Retype, word for word, each line between the lines holding "Flag the blue push" and "Every answer here", inclusive, and leave the rest of the data alone.

### Supplied entries
================================
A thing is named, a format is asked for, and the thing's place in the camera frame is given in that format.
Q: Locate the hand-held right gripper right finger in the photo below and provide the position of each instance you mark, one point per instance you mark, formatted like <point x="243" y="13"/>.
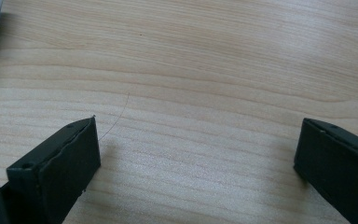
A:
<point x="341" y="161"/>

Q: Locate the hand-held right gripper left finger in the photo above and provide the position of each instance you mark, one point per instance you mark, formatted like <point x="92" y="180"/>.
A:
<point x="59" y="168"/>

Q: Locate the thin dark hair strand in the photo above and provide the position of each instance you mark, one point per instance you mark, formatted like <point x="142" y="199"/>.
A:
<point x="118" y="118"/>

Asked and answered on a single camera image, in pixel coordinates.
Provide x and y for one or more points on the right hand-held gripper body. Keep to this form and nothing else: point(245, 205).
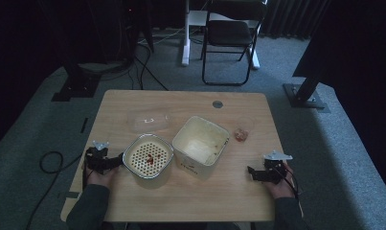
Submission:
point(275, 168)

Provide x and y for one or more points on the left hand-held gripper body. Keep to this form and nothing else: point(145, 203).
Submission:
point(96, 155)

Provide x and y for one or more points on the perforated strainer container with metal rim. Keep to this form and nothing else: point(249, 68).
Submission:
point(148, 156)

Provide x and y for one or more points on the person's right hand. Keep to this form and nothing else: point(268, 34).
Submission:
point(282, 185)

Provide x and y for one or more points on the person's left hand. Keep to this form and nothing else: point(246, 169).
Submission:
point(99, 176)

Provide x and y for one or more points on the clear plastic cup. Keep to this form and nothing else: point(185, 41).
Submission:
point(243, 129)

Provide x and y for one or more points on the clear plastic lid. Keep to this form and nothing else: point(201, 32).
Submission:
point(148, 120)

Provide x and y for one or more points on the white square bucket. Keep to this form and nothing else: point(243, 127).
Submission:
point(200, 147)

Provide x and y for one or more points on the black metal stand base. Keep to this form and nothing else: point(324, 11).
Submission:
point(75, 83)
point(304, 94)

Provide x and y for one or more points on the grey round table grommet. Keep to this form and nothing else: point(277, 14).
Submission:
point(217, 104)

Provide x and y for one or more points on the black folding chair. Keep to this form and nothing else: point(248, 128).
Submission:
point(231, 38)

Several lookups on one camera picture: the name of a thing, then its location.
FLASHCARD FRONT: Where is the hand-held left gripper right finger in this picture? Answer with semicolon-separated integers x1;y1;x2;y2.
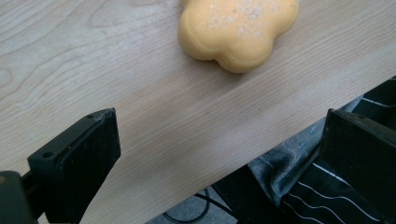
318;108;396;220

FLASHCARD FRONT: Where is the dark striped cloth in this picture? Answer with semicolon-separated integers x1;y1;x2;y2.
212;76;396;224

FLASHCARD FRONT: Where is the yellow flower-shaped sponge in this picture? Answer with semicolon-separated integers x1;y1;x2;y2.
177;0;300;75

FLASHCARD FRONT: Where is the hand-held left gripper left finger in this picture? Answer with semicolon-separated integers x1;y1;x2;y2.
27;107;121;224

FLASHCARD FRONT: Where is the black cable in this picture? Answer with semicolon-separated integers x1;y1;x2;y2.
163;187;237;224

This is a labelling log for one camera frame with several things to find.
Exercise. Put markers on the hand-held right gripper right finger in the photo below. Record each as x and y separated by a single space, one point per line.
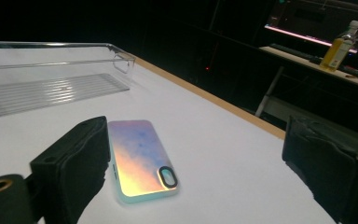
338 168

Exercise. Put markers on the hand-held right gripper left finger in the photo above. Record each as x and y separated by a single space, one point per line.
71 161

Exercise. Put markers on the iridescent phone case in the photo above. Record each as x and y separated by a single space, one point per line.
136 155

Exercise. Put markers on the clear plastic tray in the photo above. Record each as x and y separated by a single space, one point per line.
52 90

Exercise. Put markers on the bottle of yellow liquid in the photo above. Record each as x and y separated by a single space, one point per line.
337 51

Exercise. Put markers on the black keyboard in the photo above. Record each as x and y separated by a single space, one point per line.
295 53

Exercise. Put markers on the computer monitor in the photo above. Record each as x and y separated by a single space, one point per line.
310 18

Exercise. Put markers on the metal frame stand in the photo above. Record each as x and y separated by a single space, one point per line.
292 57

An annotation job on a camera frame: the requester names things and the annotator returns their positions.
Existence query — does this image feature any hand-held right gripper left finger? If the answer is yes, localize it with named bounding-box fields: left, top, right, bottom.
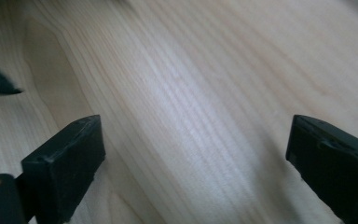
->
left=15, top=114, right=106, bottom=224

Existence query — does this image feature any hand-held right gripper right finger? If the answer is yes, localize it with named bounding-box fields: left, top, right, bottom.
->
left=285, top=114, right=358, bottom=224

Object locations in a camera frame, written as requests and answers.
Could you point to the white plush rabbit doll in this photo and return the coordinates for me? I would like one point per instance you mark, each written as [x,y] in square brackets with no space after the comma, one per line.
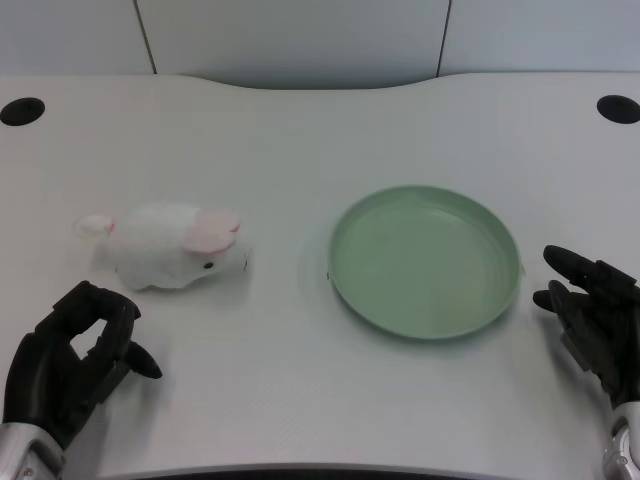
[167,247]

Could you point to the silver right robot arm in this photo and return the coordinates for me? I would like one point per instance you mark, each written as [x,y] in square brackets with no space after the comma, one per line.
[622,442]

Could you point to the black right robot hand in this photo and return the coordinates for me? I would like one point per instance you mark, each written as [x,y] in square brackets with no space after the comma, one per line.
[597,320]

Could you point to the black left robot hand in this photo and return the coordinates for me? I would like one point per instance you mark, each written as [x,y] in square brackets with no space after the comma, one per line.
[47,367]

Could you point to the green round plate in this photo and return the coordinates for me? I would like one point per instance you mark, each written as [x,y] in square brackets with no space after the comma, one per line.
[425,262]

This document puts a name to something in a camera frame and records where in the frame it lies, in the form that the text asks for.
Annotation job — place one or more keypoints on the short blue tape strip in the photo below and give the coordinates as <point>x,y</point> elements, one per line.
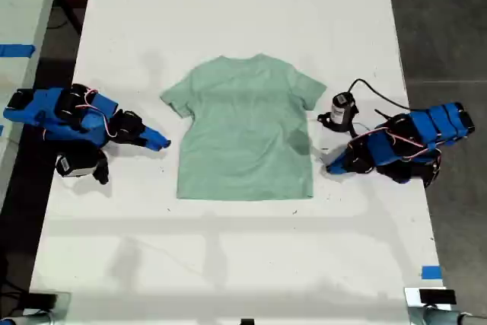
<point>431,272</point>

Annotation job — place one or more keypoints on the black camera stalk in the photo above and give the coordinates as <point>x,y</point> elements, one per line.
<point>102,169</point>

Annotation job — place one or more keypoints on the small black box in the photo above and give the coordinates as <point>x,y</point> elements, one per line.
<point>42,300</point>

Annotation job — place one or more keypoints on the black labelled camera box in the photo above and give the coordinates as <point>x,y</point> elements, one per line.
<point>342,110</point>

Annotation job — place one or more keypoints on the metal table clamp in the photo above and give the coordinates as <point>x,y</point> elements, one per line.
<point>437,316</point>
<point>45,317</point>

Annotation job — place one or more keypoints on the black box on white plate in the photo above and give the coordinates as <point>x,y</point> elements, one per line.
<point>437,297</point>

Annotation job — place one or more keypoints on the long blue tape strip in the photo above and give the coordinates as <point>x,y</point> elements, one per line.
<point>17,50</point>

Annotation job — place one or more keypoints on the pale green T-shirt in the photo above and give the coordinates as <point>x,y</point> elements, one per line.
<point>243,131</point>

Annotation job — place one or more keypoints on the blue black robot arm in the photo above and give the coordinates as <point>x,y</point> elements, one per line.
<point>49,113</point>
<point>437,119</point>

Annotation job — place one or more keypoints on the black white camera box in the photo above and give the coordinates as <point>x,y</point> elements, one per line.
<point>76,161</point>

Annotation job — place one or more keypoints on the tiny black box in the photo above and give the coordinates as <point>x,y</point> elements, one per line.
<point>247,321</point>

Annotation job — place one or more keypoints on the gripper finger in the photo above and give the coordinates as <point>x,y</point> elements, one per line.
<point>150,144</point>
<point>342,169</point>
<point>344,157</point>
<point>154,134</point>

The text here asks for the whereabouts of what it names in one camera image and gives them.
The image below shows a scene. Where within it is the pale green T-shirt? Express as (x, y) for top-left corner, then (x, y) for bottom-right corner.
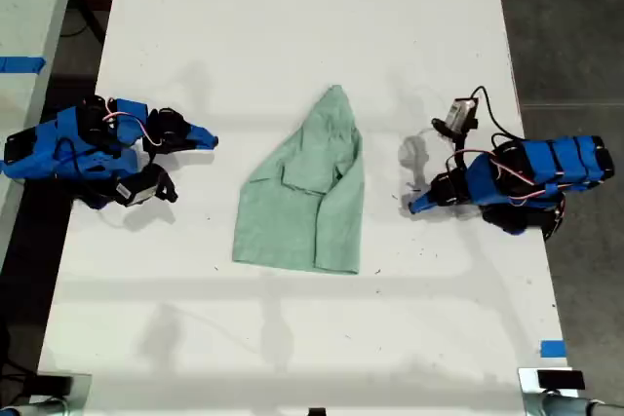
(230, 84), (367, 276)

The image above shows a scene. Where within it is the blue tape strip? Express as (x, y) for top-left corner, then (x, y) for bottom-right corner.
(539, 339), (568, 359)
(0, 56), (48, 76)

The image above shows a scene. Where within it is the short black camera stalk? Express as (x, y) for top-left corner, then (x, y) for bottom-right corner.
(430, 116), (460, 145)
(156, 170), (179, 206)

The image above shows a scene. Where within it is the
================================
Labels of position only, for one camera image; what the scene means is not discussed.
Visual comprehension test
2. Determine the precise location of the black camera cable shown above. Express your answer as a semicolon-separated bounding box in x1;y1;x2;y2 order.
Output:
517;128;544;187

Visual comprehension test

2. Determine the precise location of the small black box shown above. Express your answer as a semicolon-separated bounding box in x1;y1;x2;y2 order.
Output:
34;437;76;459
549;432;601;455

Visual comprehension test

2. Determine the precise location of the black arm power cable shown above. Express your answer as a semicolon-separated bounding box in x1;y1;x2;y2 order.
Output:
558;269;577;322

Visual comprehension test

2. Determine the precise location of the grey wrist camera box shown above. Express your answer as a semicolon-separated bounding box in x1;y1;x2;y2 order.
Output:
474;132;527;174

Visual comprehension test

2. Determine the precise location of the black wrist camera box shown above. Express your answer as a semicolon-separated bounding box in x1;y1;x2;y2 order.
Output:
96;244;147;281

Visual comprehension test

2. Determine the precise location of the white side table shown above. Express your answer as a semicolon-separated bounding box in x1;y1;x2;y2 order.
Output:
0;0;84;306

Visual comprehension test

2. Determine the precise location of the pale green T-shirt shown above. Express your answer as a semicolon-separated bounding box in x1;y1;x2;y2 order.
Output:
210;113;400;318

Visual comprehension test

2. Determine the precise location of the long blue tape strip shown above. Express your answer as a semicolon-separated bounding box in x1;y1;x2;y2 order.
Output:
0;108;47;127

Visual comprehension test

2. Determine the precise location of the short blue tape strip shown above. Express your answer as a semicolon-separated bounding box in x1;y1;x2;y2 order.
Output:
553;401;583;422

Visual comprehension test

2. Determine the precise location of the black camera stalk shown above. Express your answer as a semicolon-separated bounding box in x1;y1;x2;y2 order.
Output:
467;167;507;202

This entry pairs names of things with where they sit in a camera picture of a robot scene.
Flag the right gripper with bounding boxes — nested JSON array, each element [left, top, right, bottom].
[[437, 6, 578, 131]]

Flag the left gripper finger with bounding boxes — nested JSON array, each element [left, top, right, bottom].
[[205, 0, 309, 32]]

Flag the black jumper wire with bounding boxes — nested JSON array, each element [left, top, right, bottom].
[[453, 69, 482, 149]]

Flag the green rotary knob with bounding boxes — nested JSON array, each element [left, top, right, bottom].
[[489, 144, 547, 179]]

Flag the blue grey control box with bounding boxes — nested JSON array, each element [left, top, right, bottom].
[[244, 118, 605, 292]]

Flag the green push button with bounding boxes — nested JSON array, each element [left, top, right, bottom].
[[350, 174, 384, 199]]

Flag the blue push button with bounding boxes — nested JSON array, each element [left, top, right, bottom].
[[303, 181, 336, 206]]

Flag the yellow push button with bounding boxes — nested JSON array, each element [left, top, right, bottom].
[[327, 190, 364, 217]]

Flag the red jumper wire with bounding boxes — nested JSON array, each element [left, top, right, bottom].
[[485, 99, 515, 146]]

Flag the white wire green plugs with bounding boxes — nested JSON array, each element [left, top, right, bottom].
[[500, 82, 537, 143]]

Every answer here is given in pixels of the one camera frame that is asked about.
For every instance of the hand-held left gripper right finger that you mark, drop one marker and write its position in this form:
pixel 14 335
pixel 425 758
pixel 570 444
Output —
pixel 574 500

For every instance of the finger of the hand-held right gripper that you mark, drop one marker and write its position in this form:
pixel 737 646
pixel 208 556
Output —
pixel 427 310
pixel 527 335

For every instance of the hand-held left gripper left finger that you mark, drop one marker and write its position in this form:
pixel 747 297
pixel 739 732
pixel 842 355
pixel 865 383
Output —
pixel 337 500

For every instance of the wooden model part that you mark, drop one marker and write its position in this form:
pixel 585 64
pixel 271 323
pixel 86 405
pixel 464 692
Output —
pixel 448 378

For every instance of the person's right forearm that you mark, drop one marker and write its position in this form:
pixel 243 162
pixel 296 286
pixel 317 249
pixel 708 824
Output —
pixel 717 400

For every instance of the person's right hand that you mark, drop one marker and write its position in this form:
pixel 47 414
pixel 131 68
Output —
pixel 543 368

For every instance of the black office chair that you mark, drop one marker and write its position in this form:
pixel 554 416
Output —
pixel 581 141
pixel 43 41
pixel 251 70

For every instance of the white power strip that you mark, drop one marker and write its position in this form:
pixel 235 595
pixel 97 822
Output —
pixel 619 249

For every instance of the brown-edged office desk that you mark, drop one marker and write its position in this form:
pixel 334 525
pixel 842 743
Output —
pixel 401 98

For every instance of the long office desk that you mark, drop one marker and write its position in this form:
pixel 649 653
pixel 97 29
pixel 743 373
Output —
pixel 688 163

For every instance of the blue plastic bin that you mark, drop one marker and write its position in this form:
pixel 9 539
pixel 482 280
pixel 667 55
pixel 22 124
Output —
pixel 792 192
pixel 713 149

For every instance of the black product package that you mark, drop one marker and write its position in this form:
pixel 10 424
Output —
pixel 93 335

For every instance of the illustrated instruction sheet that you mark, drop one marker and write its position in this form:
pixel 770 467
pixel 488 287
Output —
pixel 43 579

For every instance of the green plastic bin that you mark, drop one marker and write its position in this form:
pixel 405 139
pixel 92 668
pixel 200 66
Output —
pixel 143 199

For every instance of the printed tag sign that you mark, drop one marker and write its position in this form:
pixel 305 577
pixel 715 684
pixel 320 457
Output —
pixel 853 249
================================
### Written solution
Flag the blue push button with bounding boxes — nested JSON array, each element [left, top, right, bottom].
[[303, 181, 336, 206]]

Flag the yellow push button with bounding boxes — nested JSON array, each element [left, top, right, bottom].
[[327, 190, 364, 217]]

Flag the red jumper wire with bounding boxes — nested JSON array, each element [left, top, right, bottom].
[[485, 99, 515, 146]]

Flag the white wire green plugs with bounding boxes — nested JSON array, each element [left, top, right, bottom].
[[500, 82, 537, 143]]

Every answer here is given in pixels of the one camera frame that is asked about.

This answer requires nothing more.